Cohen was the target of an attack by Frank Sinatra on Monday, September 11, 1967, after the singer's casino credit had been stopped on the orders of Howard Hughes, who had purchased the Sands earlier that year. Sinatra reportedly owed the hotel casino $200,000. Sinatra flew into a rage and walked out before a performance on Saturday, September 9. He yelled at the pit bosses, destroyed the furniture in his penthouse apartment, steered a baggage cart through a plate-glass window in the shopping arcade, and ripped wires out of the hotel switchboard before leaving. Sinatra then flew to Palm Springs and signed with Caesars Palace. He returned to the Sands in the early hours of Monday morning, demanding to speak to Cohen. At 5:45 a.m. having been awakened by an operator, Cohen agreed to come down and went to the coffee shop to have something to eat first. Sinatra confronted him there, unleashed a stream of curses and threats including, according to witnesses, an anti-Semitic slur, and upended the table laden with breakfast onto Cohen, spilling a potful of hot coffee on him. Cohen responded with a roundhouse punch to Sinatra's mouth, bloodying him. Sinatra attempted to throw a chair at Cohen but missed and hit a security guard instead. Then he left the premises.
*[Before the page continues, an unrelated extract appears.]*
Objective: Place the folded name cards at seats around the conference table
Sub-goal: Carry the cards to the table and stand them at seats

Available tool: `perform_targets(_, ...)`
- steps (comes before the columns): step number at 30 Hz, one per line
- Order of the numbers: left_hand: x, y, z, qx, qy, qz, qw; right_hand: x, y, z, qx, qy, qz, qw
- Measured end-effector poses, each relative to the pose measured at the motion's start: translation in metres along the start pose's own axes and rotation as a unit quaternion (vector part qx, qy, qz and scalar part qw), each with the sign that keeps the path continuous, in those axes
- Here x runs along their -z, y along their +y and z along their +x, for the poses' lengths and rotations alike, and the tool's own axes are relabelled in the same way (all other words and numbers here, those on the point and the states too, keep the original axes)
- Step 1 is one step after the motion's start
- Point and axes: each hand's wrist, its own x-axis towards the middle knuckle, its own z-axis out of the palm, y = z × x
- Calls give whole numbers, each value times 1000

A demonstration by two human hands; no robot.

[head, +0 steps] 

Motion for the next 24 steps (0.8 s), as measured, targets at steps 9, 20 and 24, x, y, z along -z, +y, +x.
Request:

Robert Maheu, chief executive of Nevada operations for Howard Hughes, informed his boss that Sinatra had been drinking and gambling excessively into the early morning hours for two nights straight. Maheu stated in his report:

At six a.m. today, Sinatra appeared at the Sands, made one hell of a scene and insisted on seeing Carl Cohen. He threatened to kill anyone who got in his way, used vile language, and said he would beat up the telephone operators if they did not connect him with Cohen, etc.

In an effort to calm the situation, Carl agreed to meet him. Sinatra called Cohen every dirty name in the book, said he was going to kill him, pushed a table over on Carl, picked up a chair and attempted to hit Carl over the head. Carl ducked, took a pass at Sinatra and floored him.

Though early reports said that the punch had knocked out Sinatra's front teeth, it actually only dislodged the caps on them. Sinatra's personal dentist, Dr. Abe B. Weinstein, flew to Beverly Hills, California, on Monday to treat him. Far from damaging his reputation, the incident made Cohen into a folk hero. The Sands switchboard was swamped with callers praising Cohen's action. In the November municipal elections that year, posters appeared with pictures of Sinatra "with his front teeth blackened out" and the slogan, "Carl Cohen for Mayor".

By 1968, Cohen was listed as senior vice president of the Sands. In fall 1973 he became senior vice president of the newly opened MGM Grand Hotel.

==Other activities==
Cohen had an uncredited role as a craps cashier in the 1947 American film noir The Invisible Wall.

He was a member of the Las Vegas Jewish community and, in the 1960s, chaired one of the annual campaigns of the Jewish Federation of Las Vegas.

==Personal life==
Cohen married Frances Freudenreich and the couple had two sons, Stephen and Alan. Alan studied acting at the University of California at Los Angeles and became an actor and director with the stage name Corey Allen.

Cohen died on December 26, 1986, in Las Vegas.